Lines from the one containing "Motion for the" through the last line of the data below are to be returned exactly; leave out the rest.

[Data extract — start]

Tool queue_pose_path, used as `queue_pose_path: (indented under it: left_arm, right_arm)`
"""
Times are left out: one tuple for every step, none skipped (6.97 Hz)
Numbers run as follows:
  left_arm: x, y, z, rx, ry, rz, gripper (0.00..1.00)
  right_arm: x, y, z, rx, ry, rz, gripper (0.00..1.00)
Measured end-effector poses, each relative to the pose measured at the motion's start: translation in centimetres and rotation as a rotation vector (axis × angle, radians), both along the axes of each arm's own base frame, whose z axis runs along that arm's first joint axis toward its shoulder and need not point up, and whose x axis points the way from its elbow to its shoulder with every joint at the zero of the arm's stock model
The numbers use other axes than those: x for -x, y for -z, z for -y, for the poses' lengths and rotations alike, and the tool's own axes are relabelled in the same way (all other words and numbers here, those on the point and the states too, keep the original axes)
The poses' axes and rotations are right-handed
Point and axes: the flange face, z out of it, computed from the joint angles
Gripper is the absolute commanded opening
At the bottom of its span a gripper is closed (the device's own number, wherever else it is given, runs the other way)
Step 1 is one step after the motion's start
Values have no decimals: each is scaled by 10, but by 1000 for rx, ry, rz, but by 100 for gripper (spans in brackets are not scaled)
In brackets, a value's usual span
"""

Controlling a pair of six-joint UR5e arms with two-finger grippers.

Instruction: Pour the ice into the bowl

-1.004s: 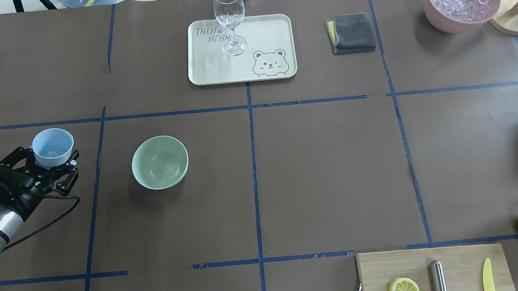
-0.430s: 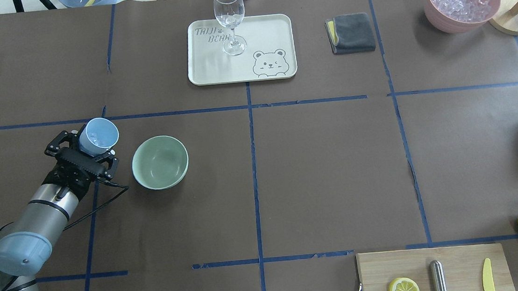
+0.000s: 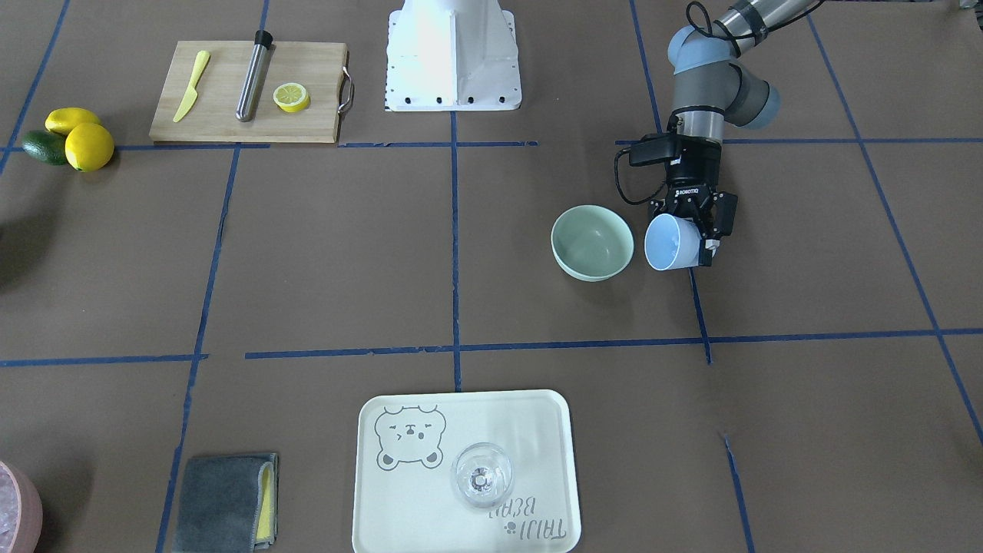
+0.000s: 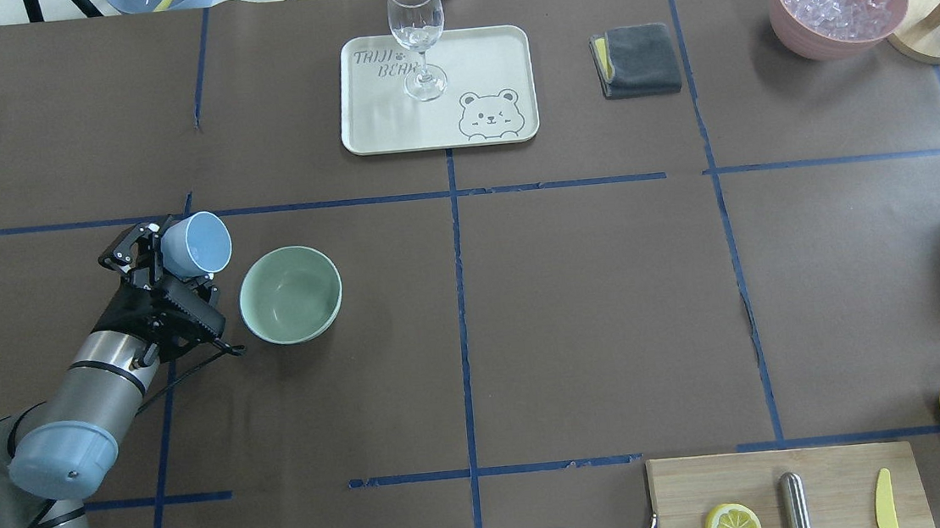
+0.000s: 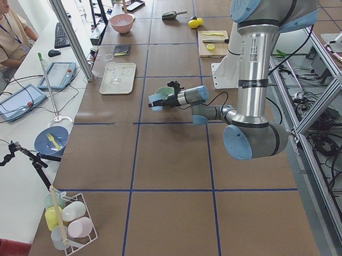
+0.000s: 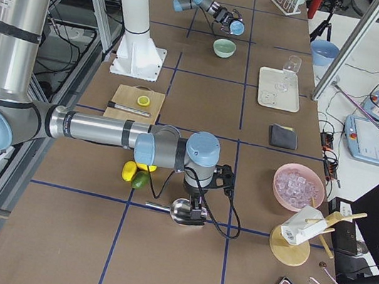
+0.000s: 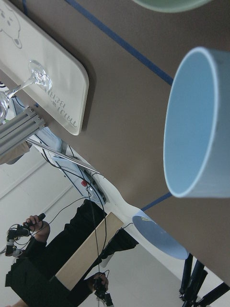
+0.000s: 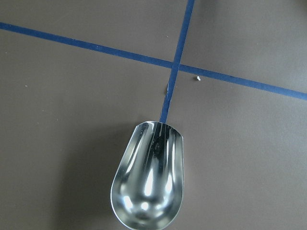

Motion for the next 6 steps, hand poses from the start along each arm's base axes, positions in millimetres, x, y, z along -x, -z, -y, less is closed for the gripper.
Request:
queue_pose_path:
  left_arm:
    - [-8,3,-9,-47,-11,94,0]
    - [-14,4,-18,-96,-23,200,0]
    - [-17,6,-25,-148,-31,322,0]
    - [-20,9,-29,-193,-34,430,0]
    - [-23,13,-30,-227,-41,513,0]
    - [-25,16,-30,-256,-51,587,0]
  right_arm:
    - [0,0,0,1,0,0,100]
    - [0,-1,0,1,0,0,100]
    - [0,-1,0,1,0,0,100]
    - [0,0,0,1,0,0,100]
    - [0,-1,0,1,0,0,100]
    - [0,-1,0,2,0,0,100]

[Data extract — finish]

Written response ->
Motion for the next 6 steps, hand poses from the start along each arm's base axes, positions in millimetres, x, y, z along -x, -z, -y, less is closed for the gripper.
Request:
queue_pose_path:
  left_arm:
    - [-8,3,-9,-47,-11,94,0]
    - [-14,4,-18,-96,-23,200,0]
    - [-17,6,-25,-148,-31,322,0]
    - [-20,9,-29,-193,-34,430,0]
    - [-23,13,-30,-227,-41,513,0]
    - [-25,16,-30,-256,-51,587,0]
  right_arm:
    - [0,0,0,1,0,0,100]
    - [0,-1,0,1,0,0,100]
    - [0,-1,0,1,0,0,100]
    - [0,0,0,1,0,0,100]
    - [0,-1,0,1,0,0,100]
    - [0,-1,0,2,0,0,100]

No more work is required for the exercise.